New Oracle tricks inside
Redhat Linux release 5
Article by author Mladen Gogala
1) CFS and ionice
Kernels
newer then 2.6.13 come with the "CFS" (Completely Fair
Scheduler) I/O scheduler which can assign I/O priorities to
processes.
ionice -c 1 -n 0 -p `pgrep -f
lgwr`
will assign the highest real-time priority to the oracle log
writer. If two or more processes have something to write to the
same disk, log writer will always get there first. The same
thing can be done with DBWR as well.
The "ionice" command helps you prioritize I/O done by
processes. The class 1 is "real time", the class 3 is "idle".
Process in class 1 with the priority 0 has the highest I/O
priority, any other process will have to wait for the LGWR to
complete. If LGWR is the only process doing I/O on that
particular disk, there will be no gain.
There isn't much
sense in doing that when ASM is involved, as ASM usually has
its own piece of disk for exclusive use. This usually helps on a
busy file system single instance databases, where file systems
are used for other apps as well. Classic example is having both
Apache and Oracle on the same system. Those two pieces of
software have completely different I/O usage patterns and you
may decide to give one of them higher priority than the other
one.
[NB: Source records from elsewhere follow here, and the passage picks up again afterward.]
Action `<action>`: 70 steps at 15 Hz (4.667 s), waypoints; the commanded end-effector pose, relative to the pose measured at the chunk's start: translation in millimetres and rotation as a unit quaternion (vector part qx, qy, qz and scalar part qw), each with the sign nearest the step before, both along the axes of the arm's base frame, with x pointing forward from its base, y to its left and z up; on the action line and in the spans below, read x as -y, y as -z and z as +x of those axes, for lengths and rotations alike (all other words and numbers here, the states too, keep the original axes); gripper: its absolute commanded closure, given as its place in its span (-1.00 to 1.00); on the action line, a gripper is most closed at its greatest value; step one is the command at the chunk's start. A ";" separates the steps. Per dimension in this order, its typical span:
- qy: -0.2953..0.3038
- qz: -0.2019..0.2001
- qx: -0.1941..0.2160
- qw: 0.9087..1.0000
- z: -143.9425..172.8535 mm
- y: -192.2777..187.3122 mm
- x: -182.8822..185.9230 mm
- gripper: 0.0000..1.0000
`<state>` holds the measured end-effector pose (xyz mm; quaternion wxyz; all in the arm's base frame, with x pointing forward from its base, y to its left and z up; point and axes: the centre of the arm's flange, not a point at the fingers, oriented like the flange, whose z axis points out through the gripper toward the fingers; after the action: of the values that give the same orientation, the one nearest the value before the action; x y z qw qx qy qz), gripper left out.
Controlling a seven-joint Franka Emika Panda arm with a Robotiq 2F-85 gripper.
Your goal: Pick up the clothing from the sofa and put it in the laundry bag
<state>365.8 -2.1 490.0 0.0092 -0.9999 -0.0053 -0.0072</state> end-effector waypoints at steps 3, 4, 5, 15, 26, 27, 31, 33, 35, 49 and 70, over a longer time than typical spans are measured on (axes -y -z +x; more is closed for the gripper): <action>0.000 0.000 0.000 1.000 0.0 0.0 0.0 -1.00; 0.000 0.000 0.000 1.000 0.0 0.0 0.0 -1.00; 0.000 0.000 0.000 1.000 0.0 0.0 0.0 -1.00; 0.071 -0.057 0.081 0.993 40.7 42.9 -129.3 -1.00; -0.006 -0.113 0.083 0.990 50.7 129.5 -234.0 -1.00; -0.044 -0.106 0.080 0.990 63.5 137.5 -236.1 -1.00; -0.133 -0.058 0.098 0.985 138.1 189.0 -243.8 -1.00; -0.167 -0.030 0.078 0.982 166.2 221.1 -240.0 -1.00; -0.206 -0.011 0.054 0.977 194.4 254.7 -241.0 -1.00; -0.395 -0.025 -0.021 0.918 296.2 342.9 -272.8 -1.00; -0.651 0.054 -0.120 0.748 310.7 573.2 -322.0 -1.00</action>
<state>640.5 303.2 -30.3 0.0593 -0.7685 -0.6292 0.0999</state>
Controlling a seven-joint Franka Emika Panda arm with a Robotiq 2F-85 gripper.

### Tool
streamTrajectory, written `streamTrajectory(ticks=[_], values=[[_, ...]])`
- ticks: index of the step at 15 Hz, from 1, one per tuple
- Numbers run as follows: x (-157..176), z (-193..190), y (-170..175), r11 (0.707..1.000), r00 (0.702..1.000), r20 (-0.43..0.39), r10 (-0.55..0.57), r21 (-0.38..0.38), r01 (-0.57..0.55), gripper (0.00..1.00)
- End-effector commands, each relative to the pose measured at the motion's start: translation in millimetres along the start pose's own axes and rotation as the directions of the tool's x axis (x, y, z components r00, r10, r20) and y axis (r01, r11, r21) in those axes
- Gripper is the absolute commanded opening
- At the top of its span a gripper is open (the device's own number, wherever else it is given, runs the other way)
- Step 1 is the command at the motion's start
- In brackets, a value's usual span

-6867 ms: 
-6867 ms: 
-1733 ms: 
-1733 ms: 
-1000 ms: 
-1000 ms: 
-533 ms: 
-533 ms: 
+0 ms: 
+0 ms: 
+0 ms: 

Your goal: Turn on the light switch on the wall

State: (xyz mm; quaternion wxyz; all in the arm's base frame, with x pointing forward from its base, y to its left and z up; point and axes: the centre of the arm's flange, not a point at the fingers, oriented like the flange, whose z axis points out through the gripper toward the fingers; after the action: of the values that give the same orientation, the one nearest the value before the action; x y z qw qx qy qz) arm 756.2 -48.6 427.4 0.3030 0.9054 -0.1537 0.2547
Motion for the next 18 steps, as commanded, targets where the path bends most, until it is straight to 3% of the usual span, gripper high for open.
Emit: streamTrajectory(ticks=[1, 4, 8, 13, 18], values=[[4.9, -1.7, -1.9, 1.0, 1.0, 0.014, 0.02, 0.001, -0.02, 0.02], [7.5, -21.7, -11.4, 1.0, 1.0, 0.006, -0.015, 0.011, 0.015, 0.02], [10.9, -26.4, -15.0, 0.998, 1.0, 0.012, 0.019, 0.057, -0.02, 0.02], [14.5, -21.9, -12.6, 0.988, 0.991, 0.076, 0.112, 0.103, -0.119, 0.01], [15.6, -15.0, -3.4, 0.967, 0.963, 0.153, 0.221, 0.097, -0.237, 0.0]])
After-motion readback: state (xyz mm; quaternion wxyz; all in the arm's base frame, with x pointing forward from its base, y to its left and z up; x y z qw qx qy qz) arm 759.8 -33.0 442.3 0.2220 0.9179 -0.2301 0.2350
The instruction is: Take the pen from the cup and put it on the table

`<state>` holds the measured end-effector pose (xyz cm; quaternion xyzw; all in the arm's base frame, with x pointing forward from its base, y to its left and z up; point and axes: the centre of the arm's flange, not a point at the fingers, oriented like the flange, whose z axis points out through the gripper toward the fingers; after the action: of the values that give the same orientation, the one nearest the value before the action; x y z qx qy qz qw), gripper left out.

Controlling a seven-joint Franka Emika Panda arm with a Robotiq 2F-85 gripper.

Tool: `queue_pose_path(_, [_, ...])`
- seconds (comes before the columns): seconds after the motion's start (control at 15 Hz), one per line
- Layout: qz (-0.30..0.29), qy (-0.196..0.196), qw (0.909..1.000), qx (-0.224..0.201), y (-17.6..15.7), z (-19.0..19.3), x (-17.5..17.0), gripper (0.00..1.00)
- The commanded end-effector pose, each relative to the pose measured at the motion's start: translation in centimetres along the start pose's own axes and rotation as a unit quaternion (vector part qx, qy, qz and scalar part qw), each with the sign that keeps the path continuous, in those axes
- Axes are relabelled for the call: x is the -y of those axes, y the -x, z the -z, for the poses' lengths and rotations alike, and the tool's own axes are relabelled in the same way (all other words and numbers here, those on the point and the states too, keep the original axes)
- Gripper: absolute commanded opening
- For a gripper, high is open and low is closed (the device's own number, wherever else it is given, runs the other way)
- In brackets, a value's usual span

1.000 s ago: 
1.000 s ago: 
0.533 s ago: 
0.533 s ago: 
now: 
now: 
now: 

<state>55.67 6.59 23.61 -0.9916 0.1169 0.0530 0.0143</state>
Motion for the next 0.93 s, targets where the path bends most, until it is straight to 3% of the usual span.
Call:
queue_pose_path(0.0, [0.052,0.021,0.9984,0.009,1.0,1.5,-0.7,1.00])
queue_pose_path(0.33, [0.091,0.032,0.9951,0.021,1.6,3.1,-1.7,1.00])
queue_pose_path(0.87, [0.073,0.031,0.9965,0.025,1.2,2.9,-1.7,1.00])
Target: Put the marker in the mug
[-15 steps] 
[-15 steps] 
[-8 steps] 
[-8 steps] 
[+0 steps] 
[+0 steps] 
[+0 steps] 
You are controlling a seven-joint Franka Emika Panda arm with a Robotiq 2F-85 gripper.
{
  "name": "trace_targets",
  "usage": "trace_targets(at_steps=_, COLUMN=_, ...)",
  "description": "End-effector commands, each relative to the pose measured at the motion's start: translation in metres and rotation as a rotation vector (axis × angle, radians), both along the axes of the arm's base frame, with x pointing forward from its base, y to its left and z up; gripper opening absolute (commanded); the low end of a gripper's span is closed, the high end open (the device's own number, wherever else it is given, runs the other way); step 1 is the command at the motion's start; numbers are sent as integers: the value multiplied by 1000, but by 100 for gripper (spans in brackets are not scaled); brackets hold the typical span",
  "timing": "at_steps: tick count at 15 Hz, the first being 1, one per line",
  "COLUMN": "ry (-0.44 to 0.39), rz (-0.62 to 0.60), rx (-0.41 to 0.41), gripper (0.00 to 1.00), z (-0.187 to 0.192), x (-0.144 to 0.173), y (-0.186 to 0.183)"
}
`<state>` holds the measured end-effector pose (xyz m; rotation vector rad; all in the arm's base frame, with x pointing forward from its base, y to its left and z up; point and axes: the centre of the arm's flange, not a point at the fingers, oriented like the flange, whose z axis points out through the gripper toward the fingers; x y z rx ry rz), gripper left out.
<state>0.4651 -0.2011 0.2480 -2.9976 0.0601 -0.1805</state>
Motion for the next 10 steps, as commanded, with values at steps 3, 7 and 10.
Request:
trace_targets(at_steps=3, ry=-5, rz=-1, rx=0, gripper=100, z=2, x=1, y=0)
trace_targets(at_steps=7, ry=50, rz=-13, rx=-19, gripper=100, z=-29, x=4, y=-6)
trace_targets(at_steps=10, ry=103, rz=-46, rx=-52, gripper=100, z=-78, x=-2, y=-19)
It doesn't necessarily have to be Oracle.
2) VDSO (Virtual Dynamic Shared Object)
Thanks to the Intel Corp., the newer kernels have the new
system call entry/exit mechanism called "VDSO". This mechanism
is about 40 CPU cycles cheaper then the old, interrupt based
mechanism.
This is 40 CPU cycles per system call invocation, which can
accumulate quite a lot. Admittedly, the effects are not
spectacular but help squeeze out every last drop of the CPU
power you have. In order to enable it, one can either enable it
through sysctl or do something like: echo
1> /proc/sys/vm/vdso_enabled
Newer
kernels come with that enabled, so there isn't much to do.
3) Blockdev
The "blockdev"
command is used to get/set disk characteristics at the driver
level. One particularly useful option is to set readahead to,
say, 16M. I've never done this with a production instance but
the effects were good on an Oracle 10.2.0.4 running on top of F8.
Direct I/O was not turned on, testing is in progress.
4) Readahead.
Redhat EL 5.x has
two services called "readahead_early" and "readahead_later".
Both services will do fstat of the files listed in the
configuration directory (/etc/readahead.d/default.*) and get the
corresponding inodes in the inode cache, thus speeding up the
next open. It's quite a nice thing to do with oracle: All files
in $ORACLE_HOME/bin, $ORACLE_HOME/lib and various "*.jar" files
can all be cached to speed up later reads and activation.
These are few dirty tricks possible mainly with the RH EL
5.x and its clones (CentOS, OEL). Experiment but be aware that
this is a new and largely untested stuff, unsupported by Oracle
Corp. and probably not fit for production.
There will be more good stuff to come. with the kernels
2.6.20 and newer. The main thing with 2.6.20 is that it does I/O
accounting, so that the question "who does the most of disk I/O"
can be answered. There is a simple tool called "iotop" which
works on kernels 2.6.20+ and does just that.